##### Information shown #####

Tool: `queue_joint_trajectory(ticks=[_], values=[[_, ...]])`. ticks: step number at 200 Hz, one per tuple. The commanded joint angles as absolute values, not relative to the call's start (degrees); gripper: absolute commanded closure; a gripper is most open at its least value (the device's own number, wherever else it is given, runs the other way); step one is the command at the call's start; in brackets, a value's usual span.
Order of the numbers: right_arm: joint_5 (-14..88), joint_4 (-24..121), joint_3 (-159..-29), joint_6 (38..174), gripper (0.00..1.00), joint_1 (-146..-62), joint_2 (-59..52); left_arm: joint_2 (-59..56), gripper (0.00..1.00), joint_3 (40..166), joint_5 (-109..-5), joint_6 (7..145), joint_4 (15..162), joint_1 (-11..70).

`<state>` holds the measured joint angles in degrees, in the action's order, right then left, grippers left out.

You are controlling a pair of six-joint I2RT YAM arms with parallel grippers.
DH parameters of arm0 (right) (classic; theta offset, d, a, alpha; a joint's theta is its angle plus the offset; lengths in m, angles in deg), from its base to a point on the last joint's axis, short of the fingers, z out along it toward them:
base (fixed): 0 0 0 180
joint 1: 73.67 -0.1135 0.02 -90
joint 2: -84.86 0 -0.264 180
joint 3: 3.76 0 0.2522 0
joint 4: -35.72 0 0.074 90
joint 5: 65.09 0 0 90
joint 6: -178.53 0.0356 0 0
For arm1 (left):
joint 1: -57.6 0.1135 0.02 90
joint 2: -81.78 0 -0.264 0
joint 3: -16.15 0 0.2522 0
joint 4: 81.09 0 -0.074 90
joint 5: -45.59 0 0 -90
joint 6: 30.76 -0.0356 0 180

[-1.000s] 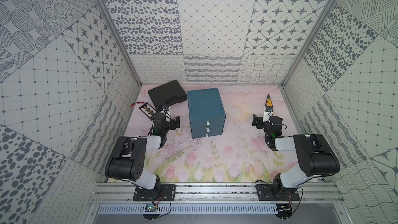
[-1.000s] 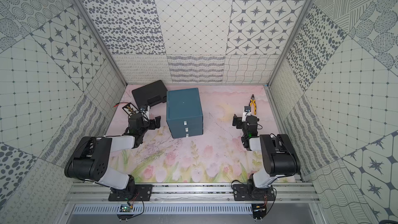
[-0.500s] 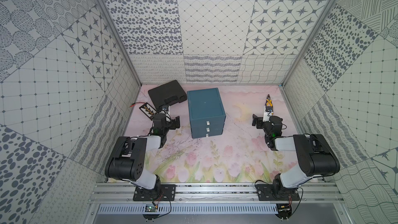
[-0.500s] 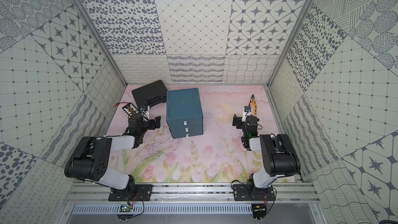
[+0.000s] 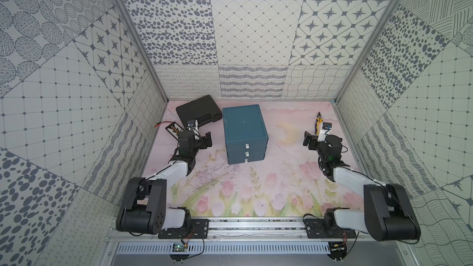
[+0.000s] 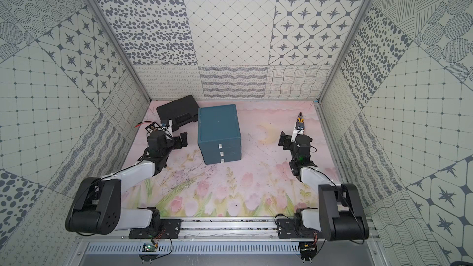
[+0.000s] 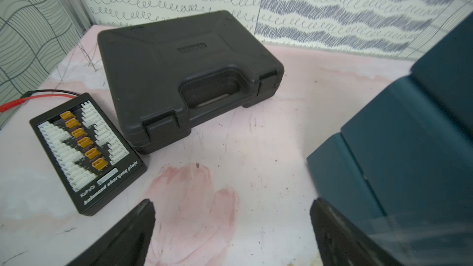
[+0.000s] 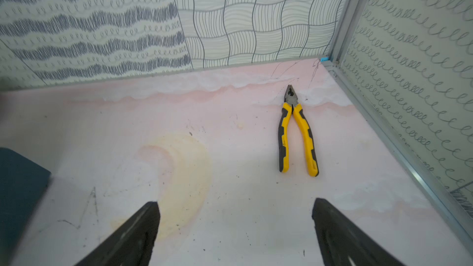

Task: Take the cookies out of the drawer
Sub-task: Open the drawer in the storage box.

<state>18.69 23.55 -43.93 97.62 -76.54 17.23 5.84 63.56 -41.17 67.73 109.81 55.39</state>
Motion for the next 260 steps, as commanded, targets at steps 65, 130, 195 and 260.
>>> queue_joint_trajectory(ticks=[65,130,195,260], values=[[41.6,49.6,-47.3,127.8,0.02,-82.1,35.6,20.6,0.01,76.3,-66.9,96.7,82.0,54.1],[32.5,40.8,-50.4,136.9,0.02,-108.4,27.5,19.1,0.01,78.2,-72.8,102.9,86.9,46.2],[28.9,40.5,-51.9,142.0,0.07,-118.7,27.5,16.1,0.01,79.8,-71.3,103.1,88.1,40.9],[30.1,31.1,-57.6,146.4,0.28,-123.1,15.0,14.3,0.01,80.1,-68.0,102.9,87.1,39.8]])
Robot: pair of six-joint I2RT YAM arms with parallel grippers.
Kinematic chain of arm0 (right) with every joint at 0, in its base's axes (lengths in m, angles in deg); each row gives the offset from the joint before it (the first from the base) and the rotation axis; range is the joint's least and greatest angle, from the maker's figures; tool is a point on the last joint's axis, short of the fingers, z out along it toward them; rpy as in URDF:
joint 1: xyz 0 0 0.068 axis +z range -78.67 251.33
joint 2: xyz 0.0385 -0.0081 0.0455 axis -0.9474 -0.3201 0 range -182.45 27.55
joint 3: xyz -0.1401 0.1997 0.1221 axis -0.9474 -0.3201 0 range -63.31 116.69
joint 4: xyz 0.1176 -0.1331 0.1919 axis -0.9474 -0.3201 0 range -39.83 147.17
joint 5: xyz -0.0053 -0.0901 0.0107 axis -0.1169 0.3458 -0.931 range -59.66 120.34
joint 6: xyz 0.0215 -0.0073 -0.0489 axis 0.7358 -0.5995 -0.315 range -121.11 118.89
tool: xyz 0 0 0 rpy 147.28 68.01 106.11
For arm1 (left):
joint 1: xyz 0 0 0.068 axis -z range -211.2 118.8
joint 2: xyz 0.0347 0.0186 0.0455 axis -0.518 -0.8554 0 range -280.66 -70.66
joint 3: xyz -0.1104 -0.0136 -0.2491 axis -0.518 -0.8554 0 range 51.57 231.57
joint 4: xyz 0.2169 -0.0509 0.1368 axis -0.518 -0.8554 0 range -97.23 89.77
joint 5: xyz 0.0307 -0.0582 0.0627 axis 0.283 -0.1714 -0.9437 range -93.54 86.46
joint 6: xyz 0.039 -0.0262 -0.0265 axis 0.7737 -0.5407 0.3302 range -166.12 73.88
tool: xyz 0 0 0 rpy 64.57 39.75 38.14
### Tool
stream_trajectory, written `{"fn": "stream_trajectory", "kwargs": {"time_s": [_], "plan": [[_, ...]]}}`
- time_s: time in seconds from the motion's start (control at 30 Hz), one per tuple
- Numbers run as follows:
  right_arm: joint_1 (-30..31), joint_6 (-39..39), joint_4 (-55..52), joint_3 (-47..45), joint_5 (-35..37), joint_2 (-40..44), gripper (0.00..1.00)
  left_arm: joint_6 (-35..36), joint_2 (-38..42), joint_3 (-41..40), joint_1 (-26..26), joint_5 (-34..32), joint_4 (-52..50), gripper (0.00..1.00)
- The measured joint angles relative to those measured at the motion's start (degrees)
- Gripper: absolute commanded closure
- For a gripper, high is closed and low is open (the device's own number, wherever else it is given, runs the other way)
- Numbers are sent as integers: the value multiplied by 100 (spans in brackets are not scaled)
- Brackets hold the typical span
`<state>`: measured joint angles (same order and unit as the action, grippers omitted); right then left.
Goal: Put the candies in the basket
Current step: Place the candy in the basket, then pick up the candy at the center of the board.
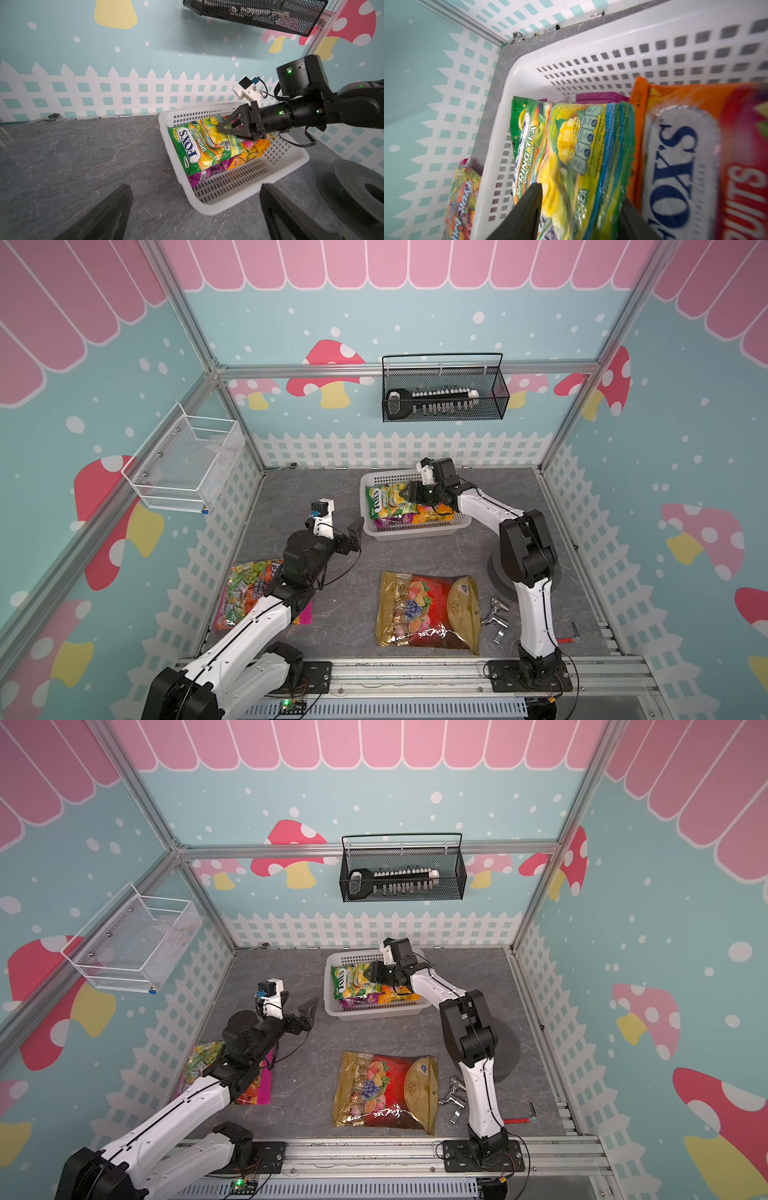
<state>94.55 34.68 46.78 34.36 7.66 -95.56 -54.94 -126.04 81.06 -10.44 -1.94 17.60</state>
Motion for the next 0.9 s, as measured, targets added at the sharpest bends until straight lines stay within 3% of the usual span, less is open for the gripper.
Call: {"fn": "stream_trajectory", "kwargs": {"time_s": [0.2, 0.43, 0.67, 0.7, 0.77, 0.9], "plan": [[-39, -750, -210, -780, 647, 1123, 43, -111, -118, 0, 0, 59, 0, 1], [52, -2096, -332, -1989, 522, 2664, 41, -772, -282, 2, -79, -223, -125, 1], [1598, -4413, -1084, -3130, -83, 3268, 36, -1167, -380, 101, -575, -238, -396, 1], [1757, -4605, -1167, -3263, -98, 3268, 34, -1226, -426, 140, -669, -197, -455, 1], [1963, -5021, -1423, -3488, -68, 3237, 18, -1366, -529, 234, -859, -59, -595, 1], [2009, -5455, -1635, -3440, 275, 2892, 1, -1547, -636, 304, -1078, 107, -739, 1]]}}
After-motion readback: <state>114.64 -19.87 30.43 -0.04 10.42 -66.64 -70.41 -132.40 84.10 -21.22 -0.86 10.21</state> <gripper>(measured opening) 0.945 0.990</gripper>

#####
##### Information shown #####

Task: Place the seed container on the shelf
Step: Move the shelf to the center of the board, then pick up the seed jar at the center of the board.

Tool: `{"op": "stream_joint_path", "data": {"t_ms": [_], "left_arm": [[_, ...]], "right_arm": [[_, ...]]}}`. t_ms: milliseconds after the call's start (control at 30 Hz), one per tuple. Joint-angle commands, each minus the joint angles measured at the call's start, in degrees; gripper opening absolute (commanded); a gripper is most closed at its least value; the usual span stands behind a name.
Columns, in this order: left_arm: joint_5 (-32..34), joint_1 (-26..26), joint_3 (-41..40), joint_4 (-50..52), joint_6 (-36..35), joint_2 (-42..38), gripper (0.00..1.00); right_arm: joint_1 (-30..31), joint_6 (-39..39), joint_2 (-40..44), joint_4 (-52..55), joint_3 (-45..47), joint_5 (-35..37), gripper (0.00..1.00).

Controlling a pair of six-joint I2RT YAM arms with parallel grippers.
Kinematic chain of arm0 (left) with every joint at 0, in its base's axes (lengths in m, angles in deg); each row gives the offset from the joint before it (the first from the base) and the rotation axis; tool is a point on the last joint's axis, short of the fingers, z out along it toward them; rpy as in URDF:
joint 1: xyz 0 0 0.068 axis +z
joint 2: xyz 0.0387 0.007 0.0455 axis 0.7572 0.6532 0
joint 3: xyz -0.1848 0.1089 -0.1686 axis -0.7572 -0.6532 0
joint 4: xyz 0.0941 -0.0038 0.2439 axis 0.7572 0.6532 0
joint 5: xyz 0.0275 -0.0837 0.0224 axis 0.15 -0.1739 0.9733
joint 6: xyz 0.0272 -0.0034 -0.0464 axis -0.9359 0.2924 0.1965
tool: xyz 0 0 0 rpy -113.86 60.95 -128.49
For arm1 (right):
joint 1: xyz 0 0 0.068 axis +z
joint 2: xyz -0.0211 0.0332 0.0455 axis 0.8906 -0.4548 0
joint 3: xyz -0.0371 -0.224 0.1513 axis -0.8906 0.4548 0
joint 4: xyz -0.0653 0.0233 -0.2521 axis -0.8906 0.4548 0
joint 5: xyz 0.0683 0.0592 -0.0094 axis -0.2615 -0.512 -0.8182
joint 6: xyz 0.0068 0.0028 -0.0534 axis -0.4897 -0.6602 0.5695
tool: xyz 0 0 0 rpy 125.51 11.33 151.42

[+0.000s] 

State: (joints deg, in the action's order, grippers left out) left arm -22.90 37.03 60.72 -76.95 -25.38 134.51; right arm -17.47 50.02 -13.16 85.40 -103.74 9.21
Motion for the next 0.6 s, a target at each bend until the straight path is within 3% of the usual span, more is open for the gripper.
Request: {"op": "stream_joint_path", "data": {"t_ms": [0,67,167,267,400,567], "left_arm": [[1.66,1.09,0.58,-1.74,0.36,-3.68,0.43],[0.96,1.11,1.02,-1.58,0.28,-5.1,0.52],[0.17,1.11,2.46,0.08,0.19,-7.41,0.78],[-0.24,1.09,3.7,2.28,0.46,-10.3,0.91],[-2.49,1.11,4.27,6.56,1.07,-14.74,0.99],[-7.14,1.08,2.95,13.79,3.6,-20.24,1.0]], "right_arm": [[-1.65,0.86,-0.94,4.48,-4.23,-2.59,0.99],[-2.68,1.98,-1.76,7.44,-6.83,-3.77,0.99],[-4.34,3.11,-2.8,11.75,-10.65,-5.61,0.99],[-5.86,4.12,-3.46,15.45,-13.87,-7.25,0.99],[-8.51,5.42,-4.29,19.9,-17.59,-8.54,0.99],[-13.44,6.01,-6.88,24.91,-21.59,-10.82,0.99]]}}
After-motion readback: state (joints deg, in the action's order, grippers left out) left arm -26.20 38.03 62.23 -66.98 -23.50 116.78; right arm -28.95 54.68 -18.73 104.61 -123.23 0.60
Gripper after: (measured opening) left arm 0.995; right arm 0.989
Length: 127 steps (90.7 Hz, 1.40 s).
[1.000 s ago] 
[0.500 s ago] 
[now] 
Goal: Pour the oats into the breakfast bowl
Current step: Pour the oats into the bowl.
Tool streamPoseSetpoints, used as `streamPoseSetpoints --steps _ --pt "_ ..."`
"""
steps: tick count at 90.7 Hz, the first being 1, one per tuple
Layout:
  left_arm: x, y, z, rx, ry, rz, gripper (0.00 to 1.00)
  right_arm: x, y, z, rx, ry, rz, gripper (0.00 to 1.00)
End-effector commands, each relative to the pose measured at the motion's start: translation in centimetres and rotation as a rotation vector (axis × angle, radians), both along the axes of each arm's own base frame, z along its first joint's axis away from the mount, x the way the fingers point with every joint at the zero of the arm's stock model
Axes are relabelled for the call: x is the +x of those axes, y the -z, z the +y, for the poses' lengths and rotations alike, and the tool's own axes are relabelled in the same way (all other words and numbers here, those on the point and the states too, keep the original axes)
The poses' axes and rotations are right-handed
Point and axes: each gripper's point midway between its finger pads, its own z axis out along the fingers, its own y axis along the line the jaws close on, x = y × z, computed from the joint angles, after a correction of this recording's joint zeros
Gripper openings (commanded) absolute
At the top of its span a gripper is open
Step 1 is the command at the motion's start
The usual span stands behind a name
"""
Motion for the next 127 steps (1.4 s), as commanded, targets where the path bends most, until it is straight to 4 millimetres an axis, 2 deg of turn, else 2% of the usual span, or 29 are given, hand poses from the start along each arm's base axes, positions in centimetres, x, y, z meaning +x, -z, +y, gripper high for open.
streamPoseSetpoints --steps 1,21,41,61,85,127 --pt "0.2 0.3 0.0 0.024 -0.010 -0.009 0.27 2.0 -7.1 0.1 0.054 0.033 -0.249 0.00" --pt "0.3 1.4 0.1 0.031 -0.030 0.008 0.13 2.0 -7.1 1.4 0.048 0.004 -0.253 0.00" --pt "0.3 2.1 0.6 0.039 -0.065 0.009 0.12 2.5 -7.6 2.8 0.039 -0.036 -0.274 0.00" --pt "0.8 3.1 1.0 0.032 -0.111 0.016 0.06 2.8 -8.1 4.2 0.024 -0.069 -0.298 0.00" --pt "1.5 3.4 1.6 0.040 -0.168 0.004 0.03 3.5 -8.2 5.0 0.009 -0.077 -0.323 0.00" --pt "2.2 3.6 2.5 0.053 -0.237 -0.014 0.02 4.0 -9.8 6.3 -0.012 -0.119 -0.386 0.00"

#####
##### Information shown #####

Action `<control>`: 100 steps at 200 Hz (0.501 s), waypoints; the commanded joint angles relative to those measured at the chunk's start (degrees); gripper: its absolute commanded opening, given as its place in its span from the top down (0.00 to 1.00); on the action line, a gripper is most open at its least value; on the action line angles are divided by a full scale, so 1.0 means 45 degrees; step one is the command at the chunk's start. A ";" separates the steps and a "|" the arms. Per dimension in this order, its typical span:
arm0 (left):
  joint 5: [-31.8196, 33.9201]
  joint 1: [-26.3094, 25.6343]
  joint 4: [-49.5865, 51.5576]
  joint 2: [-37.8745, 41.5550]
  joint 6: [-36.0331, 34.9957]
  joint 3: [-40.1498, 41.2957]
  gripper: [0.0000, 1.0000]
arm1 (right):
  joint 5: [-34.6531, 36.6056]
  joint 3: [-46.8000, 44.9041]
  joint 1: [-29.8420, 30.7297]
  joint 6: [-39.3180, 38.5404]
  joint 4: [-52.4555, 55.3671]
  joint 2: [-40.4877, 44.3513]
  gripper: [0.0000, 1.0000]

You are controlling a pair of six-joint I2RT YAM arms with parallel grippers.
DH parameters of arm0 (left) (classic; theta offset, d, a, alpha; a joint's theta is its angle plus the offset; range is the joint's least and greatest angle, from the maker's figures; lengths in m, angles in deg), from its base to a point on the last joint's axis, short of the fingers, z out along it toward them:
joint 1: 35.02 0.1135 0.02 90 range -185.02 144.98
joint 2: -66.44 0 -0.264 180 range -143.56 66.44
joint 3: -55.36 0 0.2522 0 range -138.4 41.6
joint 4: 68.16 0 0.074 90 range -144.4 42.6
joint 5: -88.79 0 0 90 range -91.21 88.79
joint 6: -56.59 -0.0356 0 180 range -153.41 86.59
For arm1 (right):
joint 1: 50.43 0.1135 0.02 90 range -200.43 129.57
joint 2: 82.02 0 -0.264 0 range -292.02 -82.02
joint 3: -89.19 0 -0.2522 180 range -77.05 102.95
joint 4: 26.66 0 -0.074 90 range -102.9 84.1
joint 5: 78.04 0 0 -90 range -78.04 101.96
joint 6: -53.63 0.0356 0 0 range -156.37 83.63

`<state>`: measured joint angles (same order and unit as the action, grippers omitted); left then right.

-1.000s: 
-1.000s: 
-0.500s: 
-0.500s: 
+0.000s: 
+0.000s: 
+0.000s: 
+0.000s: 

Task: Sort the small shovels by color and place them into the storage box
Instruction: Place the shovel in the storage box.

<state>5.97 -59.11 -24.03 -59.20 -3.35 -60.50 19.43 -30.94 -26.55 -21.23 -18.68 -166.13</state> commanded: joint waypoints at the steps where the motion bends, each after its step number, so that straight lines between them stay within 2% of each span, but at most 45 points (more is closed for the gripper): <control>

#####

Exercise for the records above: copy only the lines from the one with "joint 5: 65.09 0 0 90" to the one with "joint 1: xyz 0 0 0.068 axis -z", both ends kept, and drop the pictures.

joint 5: 65.09 0 0 90
joint 6: -178.53 0.0356 0 0
For arm1 (left):
joint 1: -57.6 0.1135 0.02 90
joint 2: -81.78 0 -0.264 0
joint 3: -16.15 0 0.2522 0
joint 4: 81.09 0 -0.074 90
joint 5: -45.59 0 0 -90
joint 6: 30.76 -0.0356 0 180

[-1.000s] 
[-1.000s] 
[-0.500s] 
[-0.500s] 
[+0.000s] 
[+0.000s] 
[+0.000s] 
[+0.000s] 

Task: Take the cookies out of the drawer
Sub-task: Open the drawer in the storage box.

<state>18.69 23.55 -43.93 97.62 -76.54 17.23 5.84 63.56 -41.17 67.73 109.81 55.39</state>
Motion for the next 260 steps, as commanded, targets at steps 65, 130, 195 and 260.
>>> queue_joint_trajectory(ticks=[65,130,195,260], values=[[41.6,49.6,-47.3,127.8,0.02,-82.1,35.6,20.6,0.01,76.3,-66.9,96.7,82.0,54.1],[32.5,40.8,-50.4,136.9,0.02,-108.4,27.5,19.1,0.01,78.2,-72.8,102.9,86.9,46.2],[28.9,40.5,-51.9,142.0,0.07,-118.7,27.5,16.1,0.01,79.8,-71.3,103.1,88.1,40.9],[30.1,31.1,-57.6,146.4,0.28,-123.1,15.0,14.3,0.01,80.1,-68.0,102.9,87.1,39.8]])
Robot: pair of six-joint I2RT YAM arms with parallel grippers.
Kinematic chain of arm0 (right) with every joint at 0, in its base's axes (lengths in m, angles in deg); each row gives the offset from the joint before it (the first from the base) and the rotation axis; range is the joint's least and greatest angle, from the maker's figures; tool is a point on the last joint's axis, short of the fingers, z out along it toward them; rpy as in URDF:
joint 1: xyz 0 0 0.068 axis +z range -78.67 251.33
joint 2: xyz 0.0385 -0.0081 0.0455 axis -0.9474 -0.3201 0 range -182.45 27.55
joint 3: xyz -0.1401 0.1997 0.1221 axis -0.9474 -0.3201 0 range -63.31 116.69
joint 4: xyz 0.1176 -0.1331 0.1919 axis -0.9474 -0.3201 0 range -39.83 147.17
joint 5: xyz -0.0053 -0.0901 0.0107 axis -0.1169 0.3458 -0.931 range -59.66 120.34
joint 6: xyz 0.0215 -0.0073 -0.0489 axis 0.7358 -0.5995 -0.315 range -121.11 118.89
tool: xyz 0 0 0 rpy 147.28 68.01 106.11
For arm1 (left):
joint 1: xyz 0 0 0.068 axis -z range -211.2 118.8

The exercise is done, and no more output is needed.